Time: 11.30 to 12.30

Venue: Room G03/04 at the ICMA Centre.

A sandwich lunch will be provided at 12.30 pm.

Professor Lakshmanan is the managing editor of Review of Accounting Studies and former editor of Accounting Review. His research interests are mainly in the area of financial accounting, capital markets, and corporate disclosures. He has published in several leading journals, including Journal of Accounting and Economics, The Accounting Review, Journal of Accounting Research, Review of Accounting Studies, and Contemporary Accounting Research.
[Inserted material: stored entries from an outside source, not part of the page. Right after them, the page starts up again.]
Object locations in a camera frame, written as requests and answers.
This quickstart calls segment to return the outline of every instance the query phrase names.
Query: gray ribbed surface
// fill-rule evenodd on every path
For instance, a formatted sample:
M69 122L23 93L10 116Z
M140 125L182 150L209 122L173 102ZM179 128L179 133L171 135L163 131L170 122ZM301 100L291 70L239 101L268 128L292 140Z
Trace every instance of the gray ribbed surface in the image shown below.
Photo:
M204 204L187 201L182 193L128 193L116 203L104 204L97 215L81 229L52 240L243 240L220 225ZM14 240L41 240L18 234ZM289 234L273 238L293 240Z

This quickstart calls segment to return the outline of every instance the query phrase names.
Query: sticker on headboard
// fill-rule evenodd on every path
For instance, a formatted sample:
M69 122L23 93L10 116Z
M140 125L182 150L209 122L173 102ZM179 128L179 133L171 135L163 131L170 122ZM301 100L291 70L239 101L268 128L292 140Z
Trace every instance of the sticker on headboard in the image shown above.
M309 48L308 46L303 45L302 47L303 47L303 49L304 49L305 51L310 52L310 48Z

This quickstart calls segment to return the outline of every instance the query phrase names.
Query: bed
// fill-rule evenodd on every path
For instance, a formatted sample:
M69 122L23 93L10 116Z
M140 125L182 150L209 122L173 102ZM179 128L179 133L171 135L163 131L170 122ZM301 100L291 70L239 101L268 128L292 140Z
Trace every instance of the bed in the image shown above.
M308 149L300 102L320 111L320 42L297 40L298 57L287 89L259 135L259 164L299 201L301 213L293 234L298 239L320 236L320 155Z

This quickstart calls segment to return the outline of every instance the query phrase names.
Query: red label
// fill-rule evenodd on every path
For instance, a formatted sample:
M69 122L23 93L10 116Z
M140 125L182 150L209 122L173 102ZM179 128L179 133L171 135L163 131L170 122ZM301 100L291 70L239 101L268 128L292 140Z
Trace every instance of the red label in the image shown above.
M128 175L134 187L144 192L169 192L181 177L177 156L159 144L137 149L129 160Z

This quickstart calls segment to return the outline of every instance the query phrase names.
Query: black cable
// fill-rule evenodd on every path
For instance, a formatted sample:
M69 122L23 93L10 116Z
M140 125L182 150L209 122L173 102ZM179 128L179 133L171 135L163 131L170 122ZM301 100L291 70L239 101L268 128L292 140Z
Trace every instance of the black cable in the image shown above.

For our seminar, Shivakumar will present a paper titled: "Aggregate Earnings of Private and Public Firms and the Macroeconomic Effects of Capital Market Pressures on Investment."

Abstract:

This paper compares the macro-content of aggregate earnings, defined as the relationship between aggregate earnings and year-ahead macroeconomic growth, across private and public firms. Aggregate earnings of private firms, but not public firms, are significantly related to the year-ahead GDP growth. This finding is robust to various controls, including methodological choices and alternative regression specifications. An intra-year analysis reveals that the differences in the macro-content of private and public firms’ aggregate earnings are discernable in analyses of GDP growth over the subsequent three or four quarters. Evaluating alternative explanations, we find that the lesser macro-content of listed firms is primarily attributable to their listing choice, cash flow component of earnings, and investment decisions. We conclude that capital market pressure on investments is a dominant reason why public firms' aggregate earnings have a weaker relationship with future GDP growth.